=== WHAT TO WORK ON ===
Return, word for word, the lines of the listing below from the one with "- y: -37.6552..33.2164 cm" through the one with "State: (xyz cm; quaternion", and no other lines.

=== DATASET EXCERPTS ===
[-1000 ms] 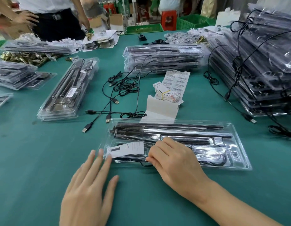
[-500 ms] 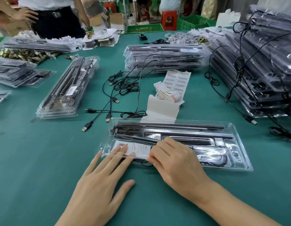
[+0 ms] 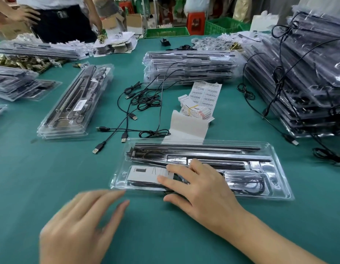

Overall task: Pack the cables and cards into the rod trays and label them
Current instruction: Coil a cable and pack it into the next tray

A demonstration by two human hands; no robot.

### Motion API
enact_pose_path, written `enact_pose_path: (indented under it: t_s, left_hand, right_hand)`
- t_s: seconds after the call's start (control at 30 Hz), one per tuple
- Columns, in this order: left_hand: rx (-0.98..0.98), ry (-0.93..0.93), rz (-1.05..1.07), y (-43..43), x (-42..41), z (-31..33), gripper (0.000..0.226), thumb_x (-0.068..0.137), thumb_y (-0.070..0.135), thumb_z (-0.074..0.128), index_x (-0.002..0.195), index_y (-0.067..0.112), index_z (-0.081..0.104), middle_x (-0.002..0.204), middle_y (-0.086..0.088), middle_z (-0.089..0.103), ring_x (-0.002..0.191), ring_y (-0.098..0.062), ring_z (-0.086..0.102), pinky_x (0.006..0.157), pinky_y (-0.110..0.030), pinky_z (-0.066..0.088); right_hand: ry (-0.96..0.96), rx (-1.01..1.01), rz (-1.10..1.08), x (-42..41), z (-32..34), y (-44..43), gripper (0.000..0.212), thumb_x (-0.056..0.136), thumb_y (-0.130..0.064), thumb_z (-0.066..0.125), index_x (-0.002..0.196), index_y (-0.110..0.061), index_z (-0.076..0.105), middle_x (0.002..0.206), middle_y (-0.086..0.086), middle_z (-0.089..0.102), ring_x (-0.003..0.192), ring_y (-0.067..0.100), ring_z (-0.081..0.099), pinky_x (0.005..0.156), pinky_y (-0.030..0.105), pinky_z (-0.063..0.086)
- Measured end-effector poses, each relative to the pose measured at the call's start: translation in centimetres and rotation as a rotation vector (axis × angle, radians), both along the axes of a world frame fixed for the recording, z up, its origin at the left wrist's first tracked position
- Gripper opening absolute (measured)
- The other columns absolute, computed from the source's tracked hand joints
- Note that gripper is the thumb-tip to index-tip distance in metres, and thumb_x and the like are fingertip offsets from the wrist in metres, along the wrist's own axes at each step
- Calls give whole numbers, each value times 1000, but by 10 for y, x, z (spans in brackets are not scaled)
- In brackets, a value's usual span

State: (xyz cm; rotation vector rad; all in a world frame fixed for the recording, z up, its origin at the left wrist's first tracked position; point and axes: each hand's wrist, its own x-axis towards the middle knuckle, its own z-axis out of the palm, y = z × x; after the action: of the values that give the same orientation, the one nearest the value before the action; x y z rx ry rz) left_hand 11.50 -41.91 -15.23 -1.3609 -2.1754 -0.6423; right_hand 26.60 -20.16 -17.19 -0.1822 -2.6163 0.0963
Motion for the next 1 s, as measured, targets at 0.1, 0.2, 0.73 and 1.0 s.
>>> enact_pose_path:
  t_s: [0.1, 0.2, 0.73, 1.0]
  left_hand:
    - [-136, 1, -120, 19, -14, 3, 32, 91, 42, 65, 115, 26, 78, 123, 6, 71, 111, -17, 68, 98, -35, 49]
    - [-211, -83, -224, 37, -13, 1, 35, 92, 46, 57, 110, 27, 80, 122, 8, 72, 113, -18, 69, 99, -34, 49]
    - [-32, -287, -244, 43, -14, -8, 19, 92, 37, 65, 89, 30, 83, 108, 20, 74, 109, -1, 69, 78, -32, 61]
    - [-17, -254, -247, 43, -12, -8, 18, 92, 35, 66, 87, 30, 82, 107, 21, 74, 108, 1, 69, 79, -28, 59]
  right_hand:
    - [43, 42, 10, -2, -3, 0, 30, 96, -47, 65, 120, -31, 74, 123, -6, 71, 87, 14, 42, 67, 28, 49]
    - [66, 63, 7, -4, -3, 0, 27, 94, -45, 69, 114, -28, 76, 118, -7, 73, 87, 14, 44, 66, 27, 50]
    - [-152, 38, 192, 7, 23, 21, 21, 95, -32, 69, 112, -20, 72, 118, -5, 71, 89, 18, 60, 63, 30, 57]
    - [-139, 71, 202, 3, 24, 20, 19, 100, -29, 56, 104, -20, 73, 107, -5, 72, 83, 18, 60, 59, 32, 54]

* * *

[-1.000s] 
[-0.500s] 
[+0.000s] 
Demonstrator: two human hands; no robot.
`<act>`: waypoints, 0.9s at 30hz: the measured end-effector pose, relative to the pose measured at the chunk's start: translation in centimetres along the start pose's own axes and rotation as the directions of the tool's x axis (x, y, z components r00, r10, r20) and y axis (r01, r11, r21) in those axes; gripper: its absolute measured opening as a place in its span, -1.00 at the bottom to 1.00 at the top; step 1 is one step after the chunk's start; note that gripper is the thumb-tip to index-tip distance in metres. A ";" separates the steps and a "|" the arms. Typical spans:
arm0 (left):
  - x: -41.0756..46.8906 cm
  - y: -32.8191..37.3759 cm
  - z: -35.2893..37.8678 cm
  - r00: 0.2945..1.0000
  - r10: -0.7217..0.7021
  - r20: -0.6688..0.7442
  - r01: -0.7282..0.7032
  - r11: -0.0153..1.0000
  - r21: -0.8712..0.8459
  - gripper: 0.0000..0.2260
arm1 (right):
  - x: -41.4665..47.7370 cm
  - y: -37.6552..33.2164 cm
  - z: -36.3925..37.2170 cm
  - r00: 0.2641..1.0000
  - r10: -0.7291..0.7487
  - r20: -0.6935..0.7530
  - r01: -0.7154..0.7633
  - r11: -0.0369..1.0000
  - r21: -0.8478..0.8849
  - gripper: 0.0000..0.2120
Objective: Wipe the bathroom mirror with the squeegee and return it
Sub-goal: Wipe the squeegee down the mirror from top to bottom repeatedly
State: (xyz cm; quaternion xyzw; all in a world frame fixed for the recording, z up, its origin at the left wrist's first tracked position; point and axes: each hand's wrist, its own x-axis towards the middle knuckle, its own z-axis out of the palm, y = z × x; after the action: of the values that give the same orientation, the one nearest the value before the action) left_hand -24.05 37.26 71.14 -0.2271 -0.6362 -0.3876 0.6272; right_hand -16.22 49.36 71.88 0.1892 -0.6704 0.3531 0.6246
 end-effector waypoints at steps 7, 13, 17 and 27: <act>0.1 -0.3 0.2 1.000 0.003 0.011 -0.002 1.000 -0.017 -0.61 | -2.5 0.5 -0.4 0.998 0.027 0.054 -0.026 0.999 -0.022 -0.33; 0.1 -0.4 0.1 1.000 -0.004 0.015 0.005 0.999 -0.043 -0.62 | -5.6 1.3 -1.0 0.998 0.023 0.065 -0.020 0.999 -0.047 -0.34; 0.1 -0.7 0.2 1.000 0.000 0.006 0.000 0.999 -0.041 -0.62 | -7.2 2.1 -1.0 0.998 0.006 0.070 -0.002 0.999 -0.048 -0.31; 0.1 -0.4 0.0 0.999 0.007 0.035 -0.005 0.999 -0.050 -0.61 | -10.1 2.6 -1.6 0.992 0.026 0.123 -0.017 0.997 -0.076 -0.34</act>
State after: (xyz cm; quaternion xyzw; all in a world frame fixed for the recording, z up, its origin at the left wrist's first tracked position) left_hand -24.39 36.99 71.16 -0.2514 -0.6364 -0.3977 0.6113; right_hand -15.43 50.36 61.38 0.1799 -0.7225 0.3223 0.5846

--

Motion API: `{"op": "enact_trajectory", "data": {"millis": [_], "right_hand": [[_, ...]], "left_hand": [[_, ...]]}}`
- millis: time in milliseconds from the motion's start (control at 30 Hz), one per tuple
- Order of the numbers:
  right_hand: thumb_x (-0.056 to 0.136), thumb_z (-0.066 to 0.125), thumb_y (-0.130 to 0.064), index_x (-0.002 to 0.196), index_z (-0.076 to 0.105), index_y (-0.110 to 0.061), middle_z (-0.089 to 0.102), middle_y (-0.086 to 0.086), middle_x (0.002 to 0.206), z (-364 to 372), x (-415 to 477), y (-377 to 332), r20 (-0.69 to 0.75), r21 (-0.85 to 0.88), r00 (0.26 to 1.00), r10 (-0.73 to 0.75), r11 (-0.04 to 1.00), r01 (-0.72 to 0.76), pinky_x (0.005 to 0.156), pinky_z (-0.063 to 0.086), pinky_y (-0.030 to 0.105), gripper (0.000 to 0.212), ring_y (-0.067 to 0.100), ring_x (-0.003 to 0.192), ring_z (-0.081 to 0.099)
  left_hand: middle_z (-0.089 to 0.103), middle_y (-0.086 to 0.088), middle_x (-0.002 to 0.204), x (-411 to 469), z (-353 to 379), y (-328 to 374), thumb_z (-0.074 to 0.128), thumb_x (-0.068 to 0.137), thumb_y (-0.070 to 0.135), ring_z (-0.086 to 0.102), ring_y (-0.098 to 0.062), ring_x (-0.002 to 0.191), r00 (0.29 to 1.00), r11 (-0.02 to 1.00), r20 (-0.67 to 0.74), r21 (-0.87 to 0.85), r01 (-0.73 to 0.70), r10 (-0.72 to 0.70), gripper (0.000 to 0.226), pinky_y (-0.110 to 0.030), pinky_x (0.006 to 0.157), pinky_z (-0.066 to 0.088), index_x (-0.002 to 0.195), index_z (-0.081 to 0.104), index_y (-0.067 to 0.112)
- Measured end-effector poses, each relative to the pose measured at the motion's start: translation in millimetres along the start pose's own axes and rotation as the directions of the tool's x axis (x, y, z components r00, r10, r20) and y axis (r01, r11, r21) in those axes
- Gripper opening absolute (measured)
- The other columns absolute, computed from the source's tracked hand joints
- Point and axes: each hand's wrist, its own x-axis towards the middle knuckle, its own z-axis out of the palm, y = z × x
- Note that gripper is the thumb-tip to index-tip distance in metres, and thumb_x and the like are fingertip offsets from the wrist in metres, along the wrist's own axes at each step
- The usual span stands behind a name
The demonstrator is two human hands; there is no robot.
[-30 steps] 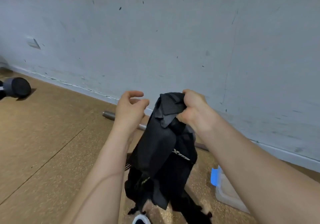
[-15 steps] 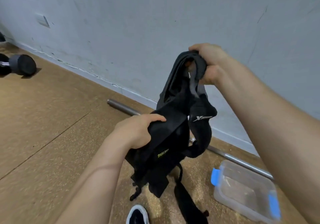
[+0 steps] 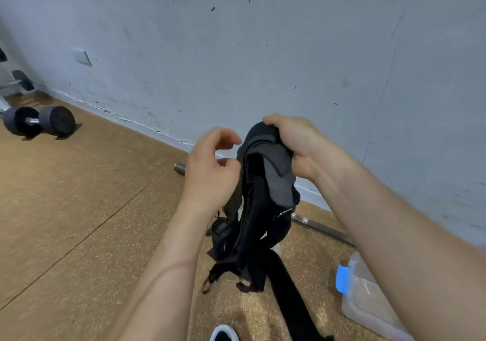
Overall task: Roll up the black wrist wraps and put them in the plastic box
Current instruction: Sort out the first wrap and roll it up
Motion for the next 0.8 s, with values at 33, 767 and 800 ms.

=== SOLUTION ===
  - y: -37.6552..33.2164 cm
  - z: -36.3925..37.2170 cm
  - r00: 0.2641..1.0000
  - r10: -0.7291..0.7487
  - r20: -0.6935..0.7530
  - r01: -0.7154..0.7633
  - r11: -0.0369..1.0000
  - r21: -0.8478..0.8849
  - gripper: 0.0000..0.2120
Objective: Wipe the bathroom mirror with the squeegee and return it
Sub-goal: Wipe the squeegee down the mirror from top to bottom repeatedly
State: (xyz cm; quaternion xyzw; all in a world frame fixed for the recording, z up, its origin at the left wrist's first tracked position; point and axes: each hand's wrist, its own x-axis towards the middle knuckle, its own z-axis out of the palm, y = z × x; after the action: of the values that give the same orientation, the one nearest the value before the action) left_hand -24.05 37.26 71.14 -0.2271 -0.6362 -0.3876 0.6272; right_hand -16.22 49.36 71.88 0.1892 -0.6704 0.3531 0.6246

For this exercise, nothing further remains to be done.